--- Activity ---
Please give, word for word, the line containing "the dark navy" and every line that comes after it in the data below.

Collection entries:
* * * * * * *

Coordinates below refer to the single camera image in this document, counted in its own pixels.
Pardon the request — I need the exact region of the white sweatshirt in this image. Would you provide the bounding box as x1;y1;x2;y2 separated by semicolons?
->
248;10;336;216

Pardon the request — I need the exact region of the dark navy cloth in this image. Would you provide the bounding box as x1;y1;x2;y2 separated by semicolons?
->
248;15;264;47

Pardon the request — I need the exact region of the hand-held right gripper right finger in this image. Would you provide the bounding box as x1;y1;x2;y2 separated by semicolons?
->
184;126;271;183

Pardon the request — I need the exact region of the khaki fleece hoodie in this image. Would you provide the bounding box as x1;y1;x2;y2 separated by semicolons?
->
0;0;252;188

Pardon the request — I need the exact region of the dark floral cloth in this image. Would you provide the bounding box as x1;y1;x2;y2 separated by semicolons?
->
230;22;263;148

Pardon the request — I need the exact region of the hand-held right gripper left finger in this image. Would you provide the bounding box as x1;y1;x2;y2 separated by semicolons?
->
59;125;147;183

* * * * * * *

--- Exercise result ---
Pardon the request — I need the exact region of the dark navy cloth in this image. Would you provide the bounding box as x1;y1;x2;y2 separated by semicolons?
->
248;15;264;47

Pardon the request — I need the exact region of the hand-held right gripper right finger in this image. Would you provide the bounding box as x1;y1;x2;y2 separated by semicolons?
->
184;126;271;183

Pardon the request — I need the exact region of the khaki fleece hoodie in this image. Would you provide the bounding box as x1;y1;x2;y2 separated by semicolons?
->
0;0;252;188

Pardon the request — I need the exact region of the dark floral cloth in this image. Would you provide the bounding box as x1;y1;x2;y2 separated by semicolons?
->
230;22;263;148

Pardon the request — I need the exact region of the hand-held right gripper left finger in this image. Would you provide the bounding box as x1;y1;x2;y2 separated by semicolons?
->
59;125;147;183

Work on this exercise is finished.